Выбрать главу

В вонючем, но теплом помещении черноглазый в лохматой шапке разделся: на нем был белый халат. Он сел за стол и стал что-то писать, то и дело задавая мне каверзные вопросы. Потом опять писал и задавал вопросы. Например, он спросил, сколько мне лет.

— Много, — ответил я, или кто-то за меня ответил ему, — мне так много лет, что, когда вас не было, я уже был, а когда вы умрете, я все еще буду.

Он этого не записал, а кивнул тем двоим, что стояли эскортом слева и справа от меня, будто я уже умер и лежу в мавзолее.

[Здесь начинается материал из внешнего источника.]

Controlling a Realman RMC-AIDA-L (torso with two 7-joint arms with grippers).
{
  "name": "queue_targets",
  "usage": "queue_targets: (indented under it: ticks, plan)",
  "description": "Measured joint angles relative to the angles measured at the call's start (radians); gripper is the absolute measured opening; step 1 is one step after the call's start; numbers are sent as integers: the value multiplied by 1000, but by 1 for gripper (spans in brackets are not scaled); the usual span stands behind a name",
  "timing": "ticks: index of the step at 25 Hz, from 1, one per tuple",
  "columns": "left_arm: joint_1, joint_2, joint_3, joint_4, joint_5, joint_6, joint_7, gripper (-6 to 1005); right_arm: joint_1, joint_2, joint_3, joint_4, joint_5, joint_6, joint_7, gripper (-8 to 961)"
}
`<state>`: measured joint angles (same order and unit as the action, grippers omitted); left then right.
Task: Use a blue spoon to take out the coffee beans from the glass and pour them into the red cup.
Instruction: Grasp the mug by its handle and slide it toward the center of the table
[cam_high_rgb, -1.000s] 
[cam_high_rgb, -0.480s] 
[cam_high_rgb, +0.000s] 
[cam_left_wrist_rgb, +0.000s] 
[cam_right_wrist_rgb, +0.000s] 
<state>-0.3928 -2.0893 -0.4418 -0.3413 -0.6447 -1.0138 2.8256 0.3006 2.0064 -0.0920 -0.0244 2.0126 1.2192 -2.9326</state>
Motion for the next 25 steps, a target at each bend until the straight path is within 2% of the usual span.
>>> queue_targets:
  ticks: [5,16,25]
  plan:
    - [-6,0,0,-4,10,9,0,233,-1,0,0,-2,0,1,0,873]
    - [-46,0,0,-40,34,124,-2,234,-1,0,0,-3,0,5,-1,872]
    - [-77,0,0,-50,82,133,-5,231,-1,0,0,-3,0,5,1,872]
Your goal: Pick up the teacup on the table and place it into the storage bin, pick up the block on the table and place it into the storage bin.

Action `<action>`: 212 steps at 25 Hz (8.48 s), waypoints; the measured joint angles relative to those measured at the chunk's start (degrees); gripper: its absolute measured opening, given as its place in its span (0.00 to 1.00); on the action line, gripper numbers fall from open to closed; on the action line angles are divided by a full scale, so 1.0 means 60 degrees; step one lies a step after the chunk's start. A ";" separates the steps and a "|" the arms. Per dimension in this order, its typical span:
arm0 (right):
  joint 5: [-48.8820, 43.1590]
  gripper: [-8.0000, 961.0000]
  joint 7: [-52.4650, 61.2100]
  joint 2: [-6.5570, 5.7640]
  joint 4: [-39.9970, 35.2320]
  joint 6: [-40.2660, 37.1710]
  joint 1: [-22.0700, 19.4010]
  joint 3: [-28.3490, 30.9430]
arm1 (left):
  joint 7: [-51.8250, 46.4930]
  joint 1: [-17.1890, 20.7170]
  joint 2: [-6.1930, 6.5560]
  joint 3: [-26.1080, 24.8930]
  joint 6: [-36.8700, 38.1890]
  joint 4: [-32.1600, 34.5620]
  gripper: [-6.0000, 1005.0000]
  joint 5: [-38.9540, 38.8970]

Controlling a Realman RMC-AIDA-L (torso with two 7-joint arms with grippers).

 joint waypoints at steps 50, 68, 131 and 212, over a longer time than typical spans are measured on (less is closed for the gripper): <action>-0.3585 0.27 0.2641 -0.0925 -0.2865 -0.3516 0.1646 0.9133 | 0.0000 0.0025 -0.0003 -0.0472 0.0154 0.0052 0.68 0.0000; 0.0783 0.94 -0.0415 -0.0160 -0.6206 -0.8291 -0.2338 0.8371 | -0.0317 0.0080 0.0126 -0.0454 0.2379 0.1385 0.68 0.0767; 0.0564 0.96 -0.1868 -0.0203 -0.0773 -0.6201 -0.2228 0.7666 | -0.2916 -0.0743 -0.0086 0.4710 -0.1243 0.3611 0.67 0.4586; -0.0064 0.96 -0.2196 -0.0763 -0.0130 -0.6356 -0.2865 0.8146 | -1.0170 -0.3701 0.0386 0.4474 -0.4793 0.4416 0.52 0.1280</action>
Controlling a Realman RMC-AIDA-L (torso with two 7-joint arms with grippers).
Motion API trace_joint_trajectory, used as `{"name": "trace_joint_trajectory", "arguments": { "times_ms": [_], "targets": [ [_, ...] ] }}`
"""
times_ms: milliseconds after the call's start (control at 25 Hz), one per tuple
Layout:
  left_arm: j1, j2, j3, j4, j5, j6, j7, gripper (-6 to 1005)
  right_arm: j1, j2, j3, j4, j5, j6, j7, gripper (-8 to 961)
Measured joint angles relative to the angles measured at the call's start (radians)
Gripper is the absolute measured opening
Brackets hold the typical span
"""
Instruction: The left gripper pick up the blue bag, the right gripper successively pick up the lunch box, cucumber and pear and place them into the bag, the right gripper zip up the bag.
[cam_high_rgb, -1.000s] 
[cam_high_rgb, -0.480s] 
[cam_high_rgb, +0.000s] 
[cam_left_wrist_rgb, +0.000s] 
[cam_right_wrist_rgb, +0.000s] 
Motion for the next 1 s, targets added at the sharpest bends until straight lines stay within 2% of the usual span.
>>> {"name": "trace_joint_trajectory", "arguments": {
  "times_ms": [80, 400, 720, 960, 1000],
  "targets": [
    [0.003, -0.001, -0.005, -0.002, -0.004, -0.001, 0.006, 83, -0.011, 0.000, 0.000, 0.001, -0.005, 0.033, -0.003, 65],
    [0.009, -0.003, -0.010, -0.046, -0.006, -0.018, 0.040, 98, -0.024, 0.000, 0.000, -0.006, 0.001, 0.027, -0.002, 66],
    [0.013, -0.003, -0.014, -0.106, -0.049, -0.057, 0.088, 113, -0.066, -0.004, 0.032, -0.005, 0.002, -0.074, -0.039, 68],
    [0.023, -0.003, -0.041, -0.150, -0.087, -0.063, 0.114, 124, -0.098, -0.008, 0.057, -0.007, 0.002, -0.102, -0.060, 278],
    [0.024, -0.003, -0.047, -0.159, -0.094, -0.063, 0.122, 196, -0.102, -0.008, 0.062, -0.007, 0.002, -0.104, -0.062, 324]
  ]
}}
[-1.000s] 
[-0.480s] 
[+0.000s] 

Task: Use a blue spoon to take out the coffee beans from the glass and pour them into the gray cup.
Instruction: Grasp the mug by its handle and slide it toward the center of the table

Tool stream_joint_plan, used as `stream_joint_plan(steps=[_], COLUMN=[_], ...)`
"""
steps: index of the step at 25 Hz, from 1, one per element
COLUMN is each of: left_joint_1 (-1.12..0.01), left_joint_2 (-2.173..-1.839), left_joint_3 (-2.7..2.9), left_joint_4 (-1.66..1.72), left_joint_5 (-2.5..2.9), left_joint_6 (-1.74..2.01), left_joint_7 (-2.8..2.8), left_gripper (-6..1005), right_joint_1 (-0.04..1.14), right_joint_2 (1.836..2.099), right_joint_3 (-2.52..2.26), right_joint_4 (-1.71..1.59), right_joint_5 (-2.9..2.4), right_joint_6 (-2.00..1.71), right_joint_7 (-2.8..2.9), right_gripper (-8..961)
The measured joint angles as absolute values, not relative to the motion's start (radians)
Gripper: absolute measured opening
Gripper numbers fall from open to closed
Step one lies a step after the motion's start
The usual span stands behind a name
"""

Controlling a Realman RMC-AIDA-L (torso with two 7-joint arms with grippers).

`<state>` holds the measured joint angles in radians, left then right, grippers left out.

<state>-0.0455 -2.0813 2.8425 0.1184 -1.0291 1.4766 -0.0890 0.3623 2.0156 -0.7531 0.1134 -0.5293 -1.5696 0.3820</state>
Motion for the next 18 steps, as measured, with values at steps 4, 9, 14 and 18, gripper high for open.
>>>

Но если я и не умер, то обращались со мной как с покойным: раздели догола, но не уложили, а повели. Я не стал ничего прикрывать даже тогда, когда очень маленькая и седая женщина, похожая на скомканную простыню, помогла мне забраться в эмалированный белый гроб и, включив душ, стала мыть мое уставшее тело какой-то дикой рукавицей, сшитой из полотенца. Мне все это показалось странным: ведь я стесняюсь показываться голым перед чужими людьми. Потом вошла, очень быстро вошла, вся белая медсестра, молодая и, на мой взгляд, по-лошадиному красивая… Но я опять не прикрылся и увидел на ее лице что-то вроде страдания, а когда я вижу страдание на лице женщины, мне очень хочется разделить это страдание на две части; причем одну, большую часть, я обычно оставляю себе. Наверное, поэтому я увеличился, как вертикальный холодный шприц в ее левой руке. Белая медсестра, качнув черной гривой, зашла стыла и воткнула мне иглу чуть ли не в бок.

Меня кое-как одели, только кальсоны не натягивались полностью — ОН им мешал, потому что именно ОН разделил страдание на лице медсестры, которая теперь, уже как красная лошадь, отцокивала своими каблучками прочь. А большая половина страдания осталась моей.

Но вот зашлепали ступени под моими, можно сказать, домашними тапочками, точь-в-точь тапочками одного моего двухсаженного друга, который мне как-то предложил их надеть, а сам взобрался на бабу и улетел с ней в Австралию. По-моему, его звали Сергей Златовлатов. Он улетел, а я вот остался. И передо мной вытянулся и замер мертвый и черный, с одной лампочкой, тускло освещающей откуда-то сбоку, откуда-то из-за угла, коридор… Коридор упирался в ботинки сидящего в глубине мужчины, почти юноши, почти мальчика, почти гномика. Скоро я приближусь к нему, разгляжу его, и он покажется мне почему-то знакомым, но только называться он будет медбратом, будто бы братом можно называться… Да, именно своего брата я и вспомню, взглянув на его лицо, и буду звать его так же, но только шепотом. А он, видимо, расслышит то, что шепчут губы, и станет доброжелательнее относиться ко мне, нежели к другим: тайком подсовывать сигареты и спички и отправлять письма, написанные неизвестно кому.

Но пока он еще далеко, меня ведут к нему, а я веду пальцем по стене, конечно же не замечая, что за пальцем тянется кровавый след.

Меня вводят в палату, напоминающую спортзал, зачем-то забитый до отказа железными койками; но лежащие на них люди меньше похожи на спортсменов, а больше на спеленутых младенцев разных размеров.

3

Я раздвоился, а поэтому человек, сидящий в конце коридора, подошел не ко мне, а к нему и сделал ему укол. Боли он не почувствовал, только снова что-то знакомое мелькнуло в прикосновении пальцев этого человека; и волосы его напоминали волосы утопленника…

…И я все понял и не стал расспрашивать его ни о чем. Он положил мне на лоб стальное полотенце, и я закрыл глаза, чтобы видеть только себя. Но я видел и пляж. И его, но уже не в белом халате, а загорелым и голым; он был красивее меня: на этом-то я и попался. Стоял почти засороковой июль, какой я и назвал тому кретину в лохматой шапке. Я долго повторял это число про себя, пока не понял, что угасаю. Я угасал вместе с пляжем и уходящим к воде моим стройным братом, будто бы он действительно был моим братом, а пляж — пляжем и будто бы моя любовь действительно была любовью, а не предсмертными судорогами, а его уход в далекую воду был не уходом, а приближением к тому дереву, под которым я сидел и думал или бездумно лежал, как моя любовь, которая сейчас тоже лежит (а может, и спит) в чужой постели и не зовет меня: она словно усохла и дряхлой, незнакомой старушкой завернула за угол дома. И нет ее…

4

Когда я проснулся, то вдруг сначала почувствовал, а потом (но без ужаса) осознал, что ум души остался во сне, что во сне он покинул меня. Я лежал под одеялом холодный и холодно размышлял: «Неужели тебе так уж и важен ум души твоей?»